What you need to do: When you write out the material, keep every line exactly as it is.

Records for the exercise:
----
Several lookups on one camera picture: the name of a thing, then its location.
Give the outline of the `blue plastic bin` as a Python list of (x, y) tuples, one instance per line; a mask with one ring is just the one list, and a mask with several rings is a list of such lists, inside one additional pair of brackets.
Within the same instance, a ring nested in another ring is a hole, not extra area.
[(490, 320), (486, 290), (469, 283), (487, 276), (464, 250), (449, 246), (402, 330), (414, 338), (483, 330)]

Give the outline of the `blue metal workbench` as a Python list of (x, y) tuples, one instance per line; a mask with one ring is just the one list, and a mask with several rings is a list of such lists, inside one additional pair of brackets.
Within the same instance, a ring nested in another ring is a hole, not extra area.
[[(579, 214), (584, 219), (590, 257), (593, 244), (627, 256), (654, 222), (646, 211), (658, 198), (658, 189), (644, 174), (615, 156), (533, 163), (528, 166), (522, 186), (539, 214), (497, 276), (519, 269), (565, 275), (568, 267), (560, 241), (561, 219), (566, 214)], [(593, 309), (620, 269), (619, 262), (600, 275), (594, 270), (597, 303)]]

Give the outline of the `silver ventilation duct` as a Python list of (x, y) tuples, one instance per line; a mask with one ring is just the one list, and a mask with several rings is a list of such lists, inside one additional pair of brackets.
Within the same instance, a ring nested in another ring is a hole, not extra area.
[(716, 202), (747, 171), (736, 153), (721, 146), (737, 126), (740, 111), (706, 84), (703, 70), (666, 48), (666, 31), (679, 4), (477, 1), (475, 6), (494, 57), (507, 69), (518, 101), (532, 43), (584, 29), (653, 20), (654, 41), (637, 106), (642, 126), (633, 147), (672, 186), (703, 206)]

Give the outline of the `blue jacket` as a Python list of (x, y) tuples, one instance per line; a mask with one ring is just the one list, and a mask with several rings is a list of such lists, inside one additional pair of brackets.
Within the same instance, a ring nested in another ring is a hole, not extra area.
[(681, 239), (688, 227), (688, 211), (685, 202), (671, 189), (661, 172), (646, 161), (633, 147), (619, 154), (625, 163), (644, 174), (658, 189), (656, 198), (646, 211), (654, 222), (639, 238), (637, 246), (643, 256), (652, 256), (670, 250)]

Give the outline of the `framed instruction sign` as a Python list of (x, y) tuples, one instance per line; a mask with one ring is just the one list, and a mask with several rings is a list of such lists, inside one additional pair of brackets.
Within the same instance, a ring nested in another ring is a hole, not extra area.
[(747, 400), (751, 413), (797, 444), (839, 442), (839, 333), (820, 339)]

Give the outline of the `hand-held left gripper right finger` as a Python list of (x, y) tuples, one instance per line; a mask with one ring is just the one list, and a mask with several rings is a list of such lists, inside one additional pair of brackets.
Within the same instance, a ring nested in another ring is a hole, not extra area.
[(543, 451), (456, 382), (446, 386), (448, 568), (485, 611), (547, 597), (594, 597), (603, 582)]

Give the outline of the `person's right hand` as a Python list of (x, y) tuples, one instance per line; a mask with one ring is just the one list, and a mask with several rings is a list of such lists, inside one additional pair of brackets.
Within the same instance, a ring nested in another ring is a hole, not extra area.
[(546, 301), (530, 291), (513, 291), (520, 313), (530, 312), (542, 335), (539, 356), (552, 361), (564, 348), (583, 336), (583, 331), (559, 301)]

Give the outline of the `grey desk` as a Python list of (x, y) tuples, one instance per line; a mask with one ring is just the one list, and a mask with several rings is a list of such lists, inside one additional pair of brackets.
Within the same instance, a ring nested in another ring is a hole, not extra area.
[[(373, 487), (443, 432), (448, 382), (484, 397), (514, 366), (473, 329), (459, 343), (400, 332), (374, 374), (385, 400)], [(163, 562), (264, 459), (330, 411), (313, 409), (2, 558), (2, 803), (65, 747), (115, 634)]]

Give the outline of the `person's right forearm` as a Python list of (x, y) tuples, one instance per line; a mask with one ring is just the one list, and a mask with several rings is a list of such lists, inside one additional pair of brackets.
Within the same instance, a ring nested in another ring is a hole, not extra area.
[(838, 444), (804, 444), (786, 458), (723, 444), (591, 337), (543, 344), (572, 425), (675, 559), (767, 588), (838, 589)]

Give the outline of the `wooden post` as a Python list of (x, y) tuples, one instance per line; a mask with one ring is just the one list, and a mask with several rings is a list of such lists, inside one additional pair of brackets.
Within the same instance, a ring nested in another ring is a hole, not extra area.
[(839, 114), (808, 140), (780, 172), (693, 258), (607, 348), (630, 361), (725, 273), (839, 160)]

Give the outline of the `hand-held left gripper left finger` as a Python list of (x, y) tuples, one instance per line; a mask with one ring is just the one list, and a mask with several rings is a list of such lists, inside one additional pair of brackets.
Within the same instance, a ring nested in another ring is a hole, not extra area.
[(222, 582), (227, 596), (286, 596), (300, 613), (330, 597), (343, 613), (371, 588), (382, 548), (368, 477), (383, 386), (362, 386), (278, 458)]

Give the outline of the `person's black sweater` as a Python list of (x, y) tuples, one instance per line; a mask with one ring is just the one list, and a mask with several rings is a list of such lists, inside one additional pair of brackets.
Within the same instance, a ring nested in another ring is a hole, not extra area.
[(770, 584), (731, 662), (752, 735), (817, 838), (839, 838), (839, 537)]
----
Output of the task:
Several lookups on one camera picture: the name of a thing, then its location.
Give the outline of the `blue plastic bin` as a Python list of (x, y) tuples, one instance per line; a mask with one ring is just the one list, and a mask with several rings is a list of such lists, inside one additional pair of brackets.
Within the same instance, a ring nested in another ring is a hole, not extra area.
[(490, 320), (486, 290), (469, 283), (487, 276), (464, 250), (449, 246), (402, 330), (414, 338), (483, 330)]

Give the outline of the `blue metal workbench` as a Python list of (x, y) tuples, one instance per line; a mask with one ring is just the one list, and a mask with several rings is a list of such lists, inside one additional pair of brackets.
Within the same instance, a ring nested in another ring is a hole, not extra area.
[[(579, 214), (584, 219), (590, 257), (593, 244), (627, 256), (654, 222), (646, 211), (658, 198), (658, 189), (644, 174), (615, 156), (533, 163), (528, 166), (522, 186), (539, 214), (497, 276), (519, 269), (565, 275), (568, 267), (560, 241), (561, 219), (566, 214)], [(593, 309), (620, 269), (619, 262), (600, 275), (594, 270), (597, 303)]]

Give the outline of the `silver ventilation duct` as a Python list of (x, y) tuples, one instance per line; a mask with one ring is just the one list, and a mask with several rings is a list of such lists, inside one additional pair of brackets.
Within the same instance, a ring nested in another ring is a hole, not extra area.
[(716, 202), (747, 171), (736, 153), (721, 146), (737, 126), (740, 111), (706, 84), (703, 70), (666, 48), (666, 31), (679, 4), (477, 1), (475, 6), (494, 57), (507, 69), (518, 101), (532, 43), (584, 29), (653, 20), (654, 41), (637, 106), (642, 126), (633, 147), (672, 186), (703, 206)]

Give the outline of the `blue jacket` as a Python list of (x, y) tuples, one instance per line; a mask with one ring is just the one list, and a mask with several rings is a list of such lists, inside one additional pair of brackets.
Within the same instance, a ring nested in another ring is a hole, not extra area.
[(681, 239), (688, 227), (688, 211), (685, 202), (671, 189), (661, 172), (646, 161), (633, 147), (619, 154), (625, 163), (644, 174), (658, 189), (656, 198), (646, 211), (654, 222), (639, 238), (637, 246), (643, 256), (652, 256), (670, 250)]

Give the outline of the `framed instruction sign` as a Python list of (x, y) tuples, one instance per line; a mask with one ring is just the one list, and a mask with several rings is a list of such lists, inside one additional pair of brackets.
Within the same instance, a ring nested in another ring is a hole, not extra area.
[(747, 400), (751, 413), (797, 444), (839, 442), (839, 333), (820, 339)]

Give the outline of the `hand-held left gripper right finger` as a Python list of (x, y) tuples, one instance per line; a mask with one ring is just the one list, and a mask with several rings is a list of such lists, inside one additional pair of brackets.
Within the same instance, a ring nested in another ring is a hole, not extra area.
[(543, 451), (456, 382), (446, 386), (448, 568), (485, 611), (547, 597), (594, 597), (603, 582)]

Give the outline of the `person's right hand` as a Python list of (x, y) tuples, one instance per line; a mask with one ring is just the one list, and a mask with several rings is a list of such lists, inside one additional pair of brackets.
Within the same instance, a ring nested in another ring is a hole, not extra area.
[(546, 301), (530, 291), (513, 291), (520, 313), (530, 312), (542, 335), (539, 356), (552, 361), (564, 348), (583, 336), (583, 331), (559, 301)]

Give the outline of the `grey desk` as a Python list of (x, y) tuples, one instance per line; a mask with one ring is just the one list, and a mask with several rings is a list of such lists, inside one additional pair of brackets.
Within the same instance, a ring nested in another ring is a hole, not extra area.
[[(373, 487), (443, 432), (448, 382), (484, 397), (514, 366), (473, 329), (459, 343), (400, 332), (374, 374), (385, 400)], [(163, 562), (264, 459), (330, 411), (313, 409), (2, 558), (2, 803), (65, 747), (115, 634)]]

Give the outline of the `person's right forearm` as a Python list of (x, y) tuples, one instance per line; a mask with one ring is just the one list, and a mask with several rings is a list of such lists, inside one additional pair of brackets.
Within the same instance, a ring nested in another ring is a hole, not extra area.
[(838, 444), (804, 444), (786, 458), (723, 444), (591, 337), (543, 344), (572, 425), (675, 559), (767, 588), (838, 589)]

Give the outline of the `wooden post` as a Python list of (x, y) tuples, one instance per line; a mask with one ring is just the one list, and a mask with several rings is a list of such lists, inside one additional pair of brackets.
Within the same instance, a ring nested in another ring is a hole, not extra area.
[(839, 114), (808, 140), (780, 172), (693, 258), (607, 348), (630, 361), (725, 273), (839, 160)]

Give the outline of the `hand-held left gripper left finger` as a Python list of (x, y) tuples, one instance per line; a mask with one ring is just the one list, and a mask with several rings is a list of such lists, inside one additional pair of brackets.
Within the same instance, a ring nested in another ring is a hole, not extra area.
[(222, 582), (227, 596), (286, 596), (300, 613), (330, 597), (343, 613), (371, 588), (382, 548), (368, 477), (383, 386), (362, 386), (278, 458)]

Give the outline of the `person's black sweater` as a Python list of (x, y) tuples, one instance per line; a mask with one ring is just the one list, and a mask with several rings is a list of such lists, inside one additional pair of brackets.
Within the same instance, a ring nested in another ring is a hole, not extra area.
[(770, 584), (731, 662), (752, 735), (817, 838), (839, 838), (839, 537)]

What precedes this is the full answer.